Saturday, January 27, 2007

The Quintessential MIPS Assembly Language Script

This small program demonstrates what you need to get started developing assembly language scripts for the MIPS architecture. You only need two tools: a SPIM simulator (e.g. PCSpim v2.03) and a text editor (notepad).

This script demonstrates:
  1. How to declare integer and string variables, and arrays.
  2. How to manipulate arrays.
  3. Using the la (load address), lw (load word), sw (save word), add (addition), addi (add immediate), sub (subtract) instructions.
  4. How to print string and integers to the console.
  5. How to organize a basic assembly language script.
  6. How to exit the program.
When you load the script into PCSpim, the .data section is executed.
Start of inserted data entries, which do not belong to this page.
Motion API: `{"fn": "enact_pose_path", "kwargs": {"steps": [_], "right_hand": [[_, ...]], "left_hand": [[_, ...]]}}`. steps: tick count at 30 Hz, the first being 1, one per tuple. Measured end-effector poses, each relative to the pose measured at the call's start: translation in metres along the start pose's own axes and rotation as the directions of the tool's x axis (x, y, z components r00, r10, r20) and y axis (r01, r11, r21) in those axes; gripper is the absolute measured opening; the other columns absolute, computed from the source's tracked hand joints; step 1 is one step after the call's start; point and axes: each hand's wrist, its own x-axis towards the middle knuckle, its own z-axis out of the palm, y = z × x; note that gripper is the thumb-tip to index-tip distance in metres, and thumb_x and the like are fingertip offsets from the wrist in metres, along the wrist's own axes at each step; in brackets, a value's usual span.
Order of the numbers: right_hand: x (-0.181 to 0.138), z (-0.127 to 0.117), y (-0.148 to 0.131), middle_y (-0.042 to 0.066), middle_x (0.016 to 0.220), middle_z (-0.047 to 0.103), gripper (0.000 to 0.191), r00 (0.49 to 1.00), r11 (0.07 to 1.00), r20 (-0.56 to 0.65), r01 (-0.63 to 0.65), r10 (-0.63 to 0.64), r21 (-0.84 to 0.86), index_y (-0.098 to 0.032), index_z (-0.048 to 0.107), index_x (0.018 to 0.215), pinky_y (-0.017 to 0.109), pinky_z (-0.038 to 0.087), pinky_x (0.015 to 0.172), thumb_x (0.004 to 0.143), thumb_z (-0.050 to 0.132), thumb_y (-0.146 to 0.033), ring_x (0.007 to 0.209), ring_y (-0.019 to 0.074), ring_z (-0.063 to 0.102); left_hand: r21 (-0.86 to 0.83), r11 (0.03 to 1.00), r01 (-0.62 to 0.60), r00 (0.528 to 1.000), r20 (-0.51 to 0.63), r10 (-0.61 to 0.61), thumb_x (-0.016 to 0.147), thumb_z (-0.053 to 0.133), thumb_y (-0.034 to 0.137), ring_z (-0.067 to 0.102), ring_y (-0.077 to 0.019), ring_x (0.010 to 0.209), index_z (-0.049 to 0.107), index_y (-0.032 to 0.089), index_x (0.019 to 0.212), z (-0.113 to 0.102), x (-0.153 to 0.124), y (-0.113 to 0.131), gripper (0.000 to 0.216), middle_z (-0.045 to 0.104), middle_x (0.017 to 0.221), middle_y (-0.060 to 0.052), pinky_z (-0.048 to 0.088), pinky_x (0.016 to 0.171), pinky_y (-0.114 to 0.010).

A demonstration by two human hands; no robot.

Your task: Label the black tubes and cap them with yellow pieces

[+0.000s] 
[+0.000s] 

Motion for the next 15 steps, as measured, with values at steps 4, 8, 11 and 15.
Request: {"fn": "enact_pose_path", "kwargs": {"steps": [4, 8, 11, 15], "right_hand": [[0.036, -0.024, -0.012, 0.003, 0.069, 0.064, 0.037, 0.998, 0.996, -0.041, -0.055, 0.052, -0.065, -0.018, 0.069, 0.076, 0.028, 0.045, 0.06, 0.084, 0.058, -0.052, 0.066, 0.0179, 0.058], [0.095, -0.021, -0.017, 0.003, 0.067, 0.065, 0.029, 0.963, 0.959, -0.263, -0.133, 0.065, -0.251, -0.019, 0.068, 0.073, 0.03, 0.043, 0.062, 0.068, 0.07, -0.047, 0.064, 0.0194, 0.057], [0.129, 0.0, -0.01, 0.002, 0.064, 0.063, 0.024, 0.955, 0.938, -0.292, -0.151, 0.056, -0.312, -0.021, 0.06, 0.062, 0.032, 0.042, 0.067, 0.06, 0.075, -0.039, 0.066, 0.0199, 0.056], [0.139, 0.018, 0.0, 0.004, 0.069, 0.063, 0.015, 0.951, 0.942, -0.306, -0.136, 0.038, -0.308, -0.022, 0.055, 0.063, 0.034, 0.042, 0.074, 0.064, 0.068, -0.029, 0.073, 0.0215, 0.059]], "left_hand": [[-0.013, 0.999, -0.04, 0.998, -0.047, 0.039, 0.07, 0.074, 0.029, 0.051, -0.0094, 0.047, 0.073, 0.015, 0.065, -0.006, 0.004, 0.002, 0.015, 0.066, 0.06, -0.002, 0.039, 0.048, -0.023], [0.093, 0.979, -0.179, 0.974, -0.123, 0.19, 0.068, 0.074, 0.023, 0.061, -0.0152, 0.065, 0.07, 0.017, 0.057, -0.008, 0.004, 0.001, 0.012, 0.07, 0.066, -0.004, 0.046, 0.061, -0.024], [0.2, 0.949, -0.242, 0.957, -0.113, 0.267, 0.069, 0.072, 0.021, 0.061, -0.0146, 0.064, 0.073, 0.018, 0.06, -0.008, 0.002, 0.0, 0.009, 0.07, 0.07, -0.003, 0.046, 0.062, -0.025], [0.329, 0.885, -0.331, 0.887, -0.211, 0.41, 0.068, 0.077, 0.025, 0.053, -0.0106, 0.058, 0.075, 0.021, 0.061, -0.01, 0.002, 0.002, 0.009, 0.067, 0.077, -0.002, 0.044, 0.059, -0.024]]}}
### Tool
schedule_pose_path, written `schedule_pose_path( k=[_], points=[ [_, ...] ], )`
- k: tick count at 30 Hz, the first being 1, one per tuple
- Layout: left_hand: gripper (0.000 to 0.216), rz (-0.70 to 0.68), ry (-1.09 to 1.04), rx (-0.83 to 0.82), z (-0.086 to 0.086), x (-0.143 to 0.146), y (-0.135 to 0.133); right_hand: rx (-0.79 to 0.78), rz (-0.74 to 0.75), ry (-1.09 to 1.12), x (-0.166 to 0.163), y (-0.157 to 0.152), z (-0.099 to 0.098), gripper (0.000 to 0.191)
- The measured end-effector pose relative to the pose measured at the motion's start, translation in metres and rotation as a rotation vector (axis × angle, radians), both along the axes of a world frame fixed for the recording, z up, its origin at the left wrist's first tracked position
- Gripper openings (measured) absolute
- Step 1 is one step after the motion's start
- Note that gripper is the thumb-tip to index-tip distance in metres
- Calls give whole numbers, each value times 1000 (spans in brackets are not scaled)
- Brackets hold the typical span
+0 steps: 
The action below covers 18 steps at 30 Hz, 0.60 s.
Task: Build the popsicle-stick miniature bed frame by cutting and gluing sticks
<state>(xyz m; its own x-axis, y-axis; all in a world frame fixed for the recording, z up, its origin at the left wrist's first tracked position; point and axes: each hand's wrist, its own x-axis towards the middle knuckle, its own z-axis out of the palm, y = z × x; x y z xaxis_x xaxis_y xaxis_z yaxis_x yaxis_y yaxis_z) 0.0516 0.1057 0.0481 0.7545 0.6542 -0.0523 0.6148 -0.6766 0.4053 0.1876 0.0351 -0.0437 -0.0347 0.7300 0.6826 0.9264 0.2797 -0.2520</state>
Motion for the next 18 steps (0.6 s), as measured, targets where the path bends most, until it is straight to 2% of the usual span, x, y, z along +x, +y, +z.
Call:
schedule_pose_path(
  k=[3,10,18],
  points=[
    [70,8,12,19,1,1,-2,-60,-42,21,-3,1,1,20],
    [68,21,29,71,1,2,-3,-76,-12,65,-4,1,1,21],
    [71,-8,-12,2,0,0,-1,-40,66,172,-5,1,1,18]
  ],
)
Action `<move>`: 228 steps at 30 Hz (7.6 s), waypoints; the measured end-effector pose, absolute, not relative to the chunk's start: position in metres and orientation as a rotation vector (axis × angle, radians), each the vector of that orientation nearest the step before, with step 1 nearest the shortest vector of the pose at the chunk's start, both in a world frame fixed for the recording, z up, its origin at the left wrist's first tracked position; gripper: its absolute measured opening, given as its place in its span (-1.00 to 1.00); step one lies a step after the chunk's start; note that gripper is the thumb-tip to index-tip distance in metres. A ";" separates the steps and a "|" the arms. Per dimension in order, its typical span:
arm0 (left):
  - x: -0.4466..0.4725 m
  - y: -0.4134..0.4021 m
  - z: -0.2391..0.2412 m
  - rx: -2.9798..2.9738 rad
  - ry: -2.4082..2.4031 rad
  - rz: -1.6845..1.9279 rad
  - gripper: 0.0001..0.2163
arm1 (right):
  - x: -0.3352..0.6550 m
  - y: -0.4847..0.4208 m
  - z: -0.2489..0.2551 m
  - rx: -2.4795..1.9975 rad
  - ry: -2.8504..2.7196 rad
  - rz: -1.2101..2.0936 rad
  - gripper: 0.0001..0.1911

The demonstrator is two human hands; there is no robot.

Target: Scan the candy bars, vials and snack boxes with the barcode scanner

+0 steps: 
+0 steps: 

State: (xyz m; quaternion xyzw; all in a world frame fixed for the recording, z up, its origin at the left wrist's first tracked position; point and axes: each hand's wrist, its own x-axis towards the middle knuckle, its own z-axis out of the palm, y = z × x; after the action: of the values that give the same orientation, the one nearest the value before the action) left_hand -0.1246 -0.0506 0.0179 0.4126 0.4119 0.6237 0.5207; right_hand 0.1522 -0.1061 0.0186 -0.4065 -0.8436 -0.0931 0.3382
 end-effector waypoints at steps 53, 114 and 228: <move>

The data segment is an area in memory where data for the program is stored. In the script, I declare a variable called 'num' of type .word and assign it the value 7. An array is declared by providing a sequence of values, and a string by using the .asciiz type and providing a message in double quotes. PCSpim shows the data segment for our program as such:
[0x10010000]
0x00000007 0x00000002 0x00000004 0x00000006
[0x10010010]
0x00000008 0x0000000a 0x75736552 0x203a746c
These numbers are in hex. The first one ([0x10010000]) is the address in memory where the data is. On a 32-bit computer (like most we have these days), it means data is stored in 32-bit words (thirty two 1's and 0's). But we know that 8 bits = 1 byte, so 32 bits (1 word) = 4 bytes. This is the basis for showing the data as "0x00000007 0x00000002 0x00000004 0x00000006".
The first byte (0x00000007) is the number 7, the value of the variable 'num' in the script. The second byte (0x00000002) is the number 2, which is the first value of the variable named 'array', and so on. The second word is "[0x10010010] 0x00000008 0x0000000a 0x75736552 0x203a746c": it's at address 0x10010010 and contains 8 (0x00000008), 10 (0x0000000a), 'Resu' (0x75736552), and 'lt: ' (0x203a746c). If you notice, all data is loaded sequentially into data blocks the way it was written in the script.

Other observations:
  • la of a variable loads the address of the first element. If you lw a variable such as 'array', it'll load the value of the first element into the register.
  • Array values are dereferenced using 4 byte increments (4 bytes = 32 bits = 1 word). So if array address is loaded in register $s0, the first element's value is 0($s0), second is 4($s0), and third is 8($s0), etc.
  • In the above example, the address of array element #1 (2) is 0x10010000 + 4 bytes = 0x10010004. That's basic address arithmetic for you.
  • Each character is stored as 8 bits. So a word (32 bits) can only contain 4 characters (e.g 'Results' would have to be split into 'Resu' and 'lts', and stored in two bytes (even if 'lts' doesn't quite fill a byte).
Why the heck would anyone learn assembly language? If you are a serious programmer, you want to know that assembly is the final stage your Java or C code is translated to before being ported to machine language (binary). Learning efficiencies that can be acheived at this stage may help with better compiler design and debugging. I like it for my endeavors in reverse engineering - this is where you learn what a program really does when you don't have it's source code or know the language it was written in.